Sa consultation est très orientée vers la prise en charge du diabète, qui frappe durement la population d’origine maghrébine et africaine. Au-delà de la surveillance de la glycémie et de l’observance des médicaments, elle travaille sur le mode de vie des patients : l’alimentation, l’activité physique. Elle a développé de nombreux ateliers avec les patients. Elle accompagne chaque semaine à la piscine des femmes ne sachant pas nager. Des patients obèses prennent goût au yoga. Un groupe de marche a pris son indépendance et se retrouve fréquemment dans les parcs. Elle a également développé un cours de cuisine réservé aux hommes, souvent ceux qui vivent seuls dans des foyers d’accueil et s’alimentent mal, faute de savoir cuisiner. Pour payer la professeur de cuisine, de yoga, la location des salles, et même l’achat des maillots et des bonnets de bain pour les personnes les plus précaires, elle va « à la pêche aux subventions ».

→ « Maltraitée autant que maltraitante ». Elle a acquis cette capacité à “monter des projets” dans son premier métier dans l’audiovisuel : elle réalisait des films pour le compte d’une ONG. Elle a choisi le métier d’infirmière « en espérant continuer dans l’humanitaire ». Diplômée en 2009, elle a été fidèle à sa promesse : elle travaille une journée par semaine pour Médecins du monde, bénévolement.

« Cela m’a tenue. J’y ai trouvé le soin, le respect des gens, la prise en compte de leurs conditions de vie. » C’est au cours d’une formation dispensée par MDM que l’IDE a, pour la première fois, entendu parler d’Asalée, avant de tomber sur une annonce pour un poste à la Goutte-d’Or. « On m’a expliqué que j’allais devoir prendre du temps avec les patients, pour les aider à vivre mieux avec leur maladie. Forcément, j’étais d’accord. »

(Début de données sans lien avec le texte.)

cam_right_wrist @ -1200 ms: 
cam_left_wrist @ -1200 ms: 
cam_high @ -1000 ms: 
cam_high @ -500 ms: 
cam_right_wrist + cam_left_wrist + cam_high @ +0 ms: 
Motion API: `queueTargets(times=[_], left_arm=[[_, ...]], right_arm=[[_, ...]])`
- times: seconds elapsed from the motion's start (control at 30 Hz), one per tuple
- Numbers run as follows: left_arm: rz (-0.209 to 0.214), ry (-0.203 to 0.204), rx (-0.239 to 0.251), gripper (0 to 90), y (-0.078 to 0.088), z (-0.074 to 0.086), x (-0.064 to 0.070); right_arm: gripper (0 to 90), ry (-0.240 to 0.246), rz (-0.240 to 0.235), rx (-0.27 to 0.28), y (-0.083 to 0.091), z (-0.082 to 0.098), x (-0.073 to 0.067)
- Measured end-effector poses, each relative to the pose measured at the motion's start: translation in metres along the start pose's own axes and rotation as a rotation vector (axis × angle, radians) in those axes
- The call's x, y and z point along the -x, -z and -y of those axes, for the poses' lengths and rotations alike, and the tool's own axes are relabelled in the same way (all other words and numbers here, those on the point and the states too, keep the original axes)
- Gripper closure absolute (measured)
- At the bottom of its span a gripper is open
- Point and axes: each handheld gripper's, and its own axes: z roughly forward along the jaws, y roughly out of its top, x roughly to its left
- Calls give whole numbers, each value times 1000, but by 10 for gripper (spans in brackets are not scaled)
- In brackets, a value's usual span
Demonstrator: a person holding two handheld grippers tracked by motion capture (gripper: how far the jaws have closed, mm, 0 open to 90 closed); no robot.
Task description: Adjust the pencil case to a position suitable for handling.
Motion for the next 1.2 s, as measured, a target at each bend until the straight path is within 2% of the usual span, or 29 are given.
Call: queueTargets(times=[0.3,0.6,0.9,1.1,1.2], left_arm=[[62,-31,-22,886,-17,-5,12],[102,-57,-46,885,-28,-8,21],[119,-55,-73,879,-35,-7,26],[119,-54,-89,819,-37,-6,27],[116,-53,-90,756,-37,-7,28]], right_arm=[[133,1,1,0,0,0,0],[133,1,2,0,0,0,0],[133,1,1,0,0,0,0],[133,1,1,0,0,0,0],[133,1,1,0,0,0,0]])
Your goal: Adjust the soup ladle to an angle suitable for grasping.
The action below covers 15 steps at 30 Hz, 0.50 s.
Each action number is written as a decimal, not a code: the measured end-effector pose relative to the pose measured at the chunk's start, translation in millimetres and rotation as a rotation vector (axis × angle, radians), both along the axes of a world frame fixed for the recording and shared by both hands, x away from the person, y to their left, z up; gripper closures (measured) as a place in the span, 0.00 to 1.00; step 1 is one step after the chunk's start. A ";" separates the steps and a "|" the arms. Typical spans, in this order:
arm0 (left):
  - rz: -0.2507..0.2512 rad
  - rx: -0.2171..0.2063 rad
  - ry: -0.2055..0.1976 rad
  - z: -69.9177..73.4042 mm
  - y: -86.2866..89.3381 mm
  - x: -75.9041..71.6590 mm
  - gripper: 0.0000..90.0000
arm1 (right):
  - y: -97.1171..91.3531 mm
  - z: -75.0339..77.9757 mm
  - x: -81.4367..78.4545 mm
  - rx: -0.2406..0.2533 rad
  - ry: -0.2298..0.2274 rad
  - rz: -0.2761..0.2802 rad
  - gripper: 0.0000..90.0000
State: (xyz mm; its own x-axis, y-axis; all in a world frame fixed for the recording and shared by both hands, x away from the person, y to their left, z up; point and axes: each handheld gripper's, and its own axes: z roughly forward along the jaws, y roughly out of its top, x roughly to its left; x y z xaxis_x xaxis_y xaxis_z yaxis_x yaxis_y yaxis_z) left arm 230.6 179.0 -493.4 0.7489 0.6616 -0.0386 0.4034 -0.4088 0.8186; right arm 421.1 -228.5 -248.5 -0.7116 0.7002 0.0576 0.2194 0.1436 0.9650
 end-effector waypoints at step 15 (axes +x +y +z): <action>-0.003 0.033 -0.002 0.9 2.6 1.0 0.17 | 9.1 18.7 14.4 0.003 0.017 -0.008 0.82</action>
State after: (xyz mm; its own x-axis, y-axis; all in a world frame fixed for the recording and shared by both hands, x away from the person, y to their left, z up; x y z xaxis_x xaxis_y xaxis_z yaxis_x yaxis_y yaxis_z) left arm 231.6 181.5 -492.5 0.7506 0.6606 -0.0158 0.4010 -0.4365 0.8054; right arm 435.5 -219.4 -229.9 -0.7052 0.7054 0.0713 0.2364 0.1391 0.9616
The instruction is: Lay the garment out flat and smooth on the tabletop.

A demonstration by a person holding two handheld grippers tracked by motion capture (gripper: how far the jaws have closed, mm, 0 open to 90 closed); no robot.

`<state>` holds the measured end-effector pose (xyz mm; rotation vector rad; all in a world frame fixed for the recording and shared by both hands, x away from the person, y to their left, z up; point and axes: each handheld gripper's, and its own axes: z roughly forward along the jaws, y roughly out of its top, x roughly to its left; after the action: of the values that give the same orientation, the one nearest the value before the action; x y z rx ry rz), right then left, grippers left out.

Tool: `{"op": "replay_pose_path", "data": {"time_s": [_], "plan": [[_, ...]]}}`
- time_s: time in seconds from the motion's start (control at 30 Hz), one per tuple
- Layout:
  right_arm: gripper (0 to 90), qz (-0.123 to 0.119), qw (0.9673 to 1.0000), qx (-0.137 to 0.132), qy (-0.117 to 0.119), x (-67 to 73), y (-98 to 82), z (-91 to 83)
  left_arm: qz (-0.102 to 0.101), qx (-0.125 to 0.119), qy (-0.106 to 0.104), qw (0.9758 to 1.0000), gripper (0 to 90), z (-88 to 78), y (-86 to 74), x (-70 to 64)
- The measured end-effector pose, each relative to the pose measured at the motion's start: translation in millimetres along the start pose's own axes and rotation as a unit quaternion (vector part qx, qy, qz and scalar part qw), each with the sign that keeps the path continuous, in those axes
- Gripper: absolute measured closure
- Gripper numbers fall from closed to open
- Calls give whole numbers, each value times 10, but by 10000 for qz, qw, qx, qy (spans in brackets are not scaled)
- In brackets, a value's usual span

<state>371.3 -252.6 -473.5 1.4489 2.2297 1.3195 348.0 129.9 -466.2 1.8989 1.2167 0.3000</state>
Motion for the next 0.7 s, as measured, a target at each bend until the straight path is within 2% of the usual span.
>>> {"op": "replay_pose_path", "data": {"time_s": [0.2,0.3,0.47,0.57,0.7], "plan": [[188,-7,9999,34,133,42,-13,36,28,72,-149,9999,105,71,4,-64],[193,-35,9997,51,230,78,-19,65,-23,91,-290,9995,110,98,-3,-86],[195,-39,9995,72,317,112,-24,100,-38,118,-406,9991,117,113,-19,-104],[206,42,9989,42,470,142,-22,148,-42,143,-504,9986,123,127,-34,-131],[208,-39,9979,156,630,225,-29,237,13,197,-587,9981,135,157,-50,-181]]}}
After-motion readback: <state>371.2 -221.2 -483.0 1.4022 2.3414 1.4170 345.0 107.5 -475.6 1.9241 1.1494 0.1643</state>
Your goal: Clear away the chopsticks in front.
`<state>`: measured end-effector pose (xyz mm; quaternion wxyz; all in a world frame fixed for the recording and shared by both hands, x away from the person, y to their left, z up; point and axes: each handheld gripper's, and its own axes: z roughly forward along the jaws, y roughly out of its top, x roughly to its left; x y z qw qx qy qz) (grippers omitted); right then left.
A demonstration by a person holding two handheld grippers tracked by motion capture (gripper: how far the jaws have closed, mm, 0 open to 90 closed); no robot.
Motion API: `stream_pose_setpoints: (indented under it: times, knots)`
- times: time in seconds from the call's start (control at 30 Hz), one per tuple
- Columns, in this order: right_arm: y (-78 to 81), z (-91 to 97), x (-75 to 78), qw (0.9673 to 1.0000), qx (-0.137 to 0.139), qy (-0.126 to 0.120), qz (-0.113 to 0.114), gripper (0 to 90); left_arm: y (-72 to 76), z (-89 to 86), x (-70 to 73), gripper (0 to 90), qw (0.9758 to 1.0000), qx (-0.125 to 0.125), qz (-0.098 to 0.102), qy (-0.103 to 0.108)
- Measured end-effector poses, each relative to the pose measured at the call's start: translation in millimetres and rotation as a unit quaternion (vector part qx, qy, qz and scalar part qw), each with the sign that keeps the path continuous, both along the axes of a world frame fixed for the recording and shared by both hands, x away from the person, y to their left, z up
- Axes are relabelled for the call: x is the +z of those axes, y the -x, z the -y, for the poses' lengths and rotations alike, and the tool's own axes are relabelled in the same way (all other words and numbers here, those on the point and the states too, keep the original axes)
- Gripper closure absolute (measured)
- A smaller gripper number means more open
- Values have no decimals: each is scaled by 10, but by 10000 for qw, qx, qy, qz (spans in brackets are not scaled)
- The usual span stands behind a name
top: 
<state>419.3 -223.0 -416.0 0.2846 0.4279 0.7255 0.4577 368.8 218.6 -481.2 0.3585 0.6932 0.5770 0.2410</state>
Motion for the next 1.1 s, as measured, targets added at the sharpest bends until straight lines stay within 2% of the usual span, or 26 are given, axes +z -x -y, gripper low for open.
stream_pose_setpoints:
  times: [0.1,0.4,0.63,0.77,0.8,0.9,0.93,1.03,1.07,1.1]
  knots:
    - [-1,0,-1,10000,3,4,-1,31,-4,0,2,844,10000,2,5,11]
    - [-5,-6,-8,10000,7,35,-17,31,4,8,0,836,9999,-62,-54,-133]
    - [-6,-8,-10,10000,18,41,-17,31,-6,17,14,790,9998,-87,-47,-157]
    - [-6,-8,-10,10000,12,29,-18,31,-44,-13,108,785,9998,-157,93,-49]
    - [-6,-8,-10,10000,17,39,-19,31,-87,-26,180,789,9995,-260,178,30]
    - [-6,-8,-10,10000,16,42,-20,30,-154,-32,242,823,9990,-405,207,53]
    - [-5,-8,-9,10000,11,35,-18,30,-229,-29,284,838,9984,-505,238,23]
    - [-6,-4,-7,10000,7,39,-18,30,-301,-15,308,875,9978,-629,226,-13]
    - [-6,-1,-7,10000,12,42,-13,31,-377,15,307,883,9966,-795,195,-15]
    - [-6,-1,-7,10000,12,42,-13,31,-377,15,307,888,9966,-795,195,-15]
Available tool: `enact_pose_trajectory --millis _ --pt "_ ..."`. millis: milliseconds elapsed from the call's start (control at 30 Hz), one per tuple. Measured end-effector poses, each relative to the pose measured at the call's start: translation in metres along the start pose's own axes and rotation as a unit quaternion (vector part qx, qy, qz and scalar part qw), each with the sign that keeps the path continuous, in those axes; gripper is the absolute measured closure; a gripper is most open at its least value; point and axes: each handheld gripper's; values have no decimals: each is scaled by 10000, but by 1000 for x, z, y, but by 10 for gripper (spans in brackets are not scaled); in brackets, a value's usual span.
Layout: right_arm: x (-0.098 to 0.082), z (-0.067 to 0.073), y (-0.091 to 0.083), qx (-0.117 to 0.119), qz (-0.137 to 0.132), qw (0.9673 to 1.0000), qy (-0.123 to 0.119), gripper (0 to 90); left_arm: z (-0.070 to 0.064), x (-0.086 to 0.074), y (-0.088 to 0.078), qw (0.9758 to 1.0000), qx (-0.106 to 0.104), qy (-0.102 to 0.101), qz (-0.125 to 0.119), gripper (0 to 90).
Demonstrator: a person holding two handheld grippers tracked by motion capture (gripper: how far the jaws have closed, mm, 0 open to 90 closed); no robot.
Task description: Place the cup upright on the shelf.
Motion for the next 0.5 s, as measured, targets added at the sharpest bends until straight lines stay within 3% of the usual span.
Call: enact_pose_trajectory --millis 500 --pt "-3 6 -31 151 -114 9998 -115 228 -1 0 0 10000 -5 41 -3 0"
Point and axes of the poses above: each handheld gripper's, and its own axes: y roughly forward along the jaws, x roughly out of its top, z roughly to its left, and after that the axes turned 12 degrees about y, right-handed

Dans le parcours de Danièle Sené, comme de nombreuses infirmières Asalée, il y a une rupture douloureuse avec l’hôpital. « J’étais écartelée entre mes valeurs et la façon dont on traite les gens, raconte-t-elle. Parce qu’il faut aller vite, parce qu’on n’a pas le temps, parce qu’on est en sous-effectif permanent, j’avais le sentiment d’être maltraitée autant que maltraitante. J’ai fini par développer des techniques d’évitement des regards des malades, de leurs familles, pour éviter de leur parler, faute de temps. J’ai réalisé que je ne voulais pas vivre ça en tant que patiente, jamais. »

MOMENTS CLÉS

1985-2002 : travaille dans l’audiovisuel.

2009 : obtient le diplôme d’IDE.

2009-2014 : travaille dans des services variés à l’hôpital.

2012 : obtient un DU santé, solidarité, précarité.

2014 : devient infirmière Asalée.

2017-2019 : se lance dans la validation d’un master d’éducation thérapeutique.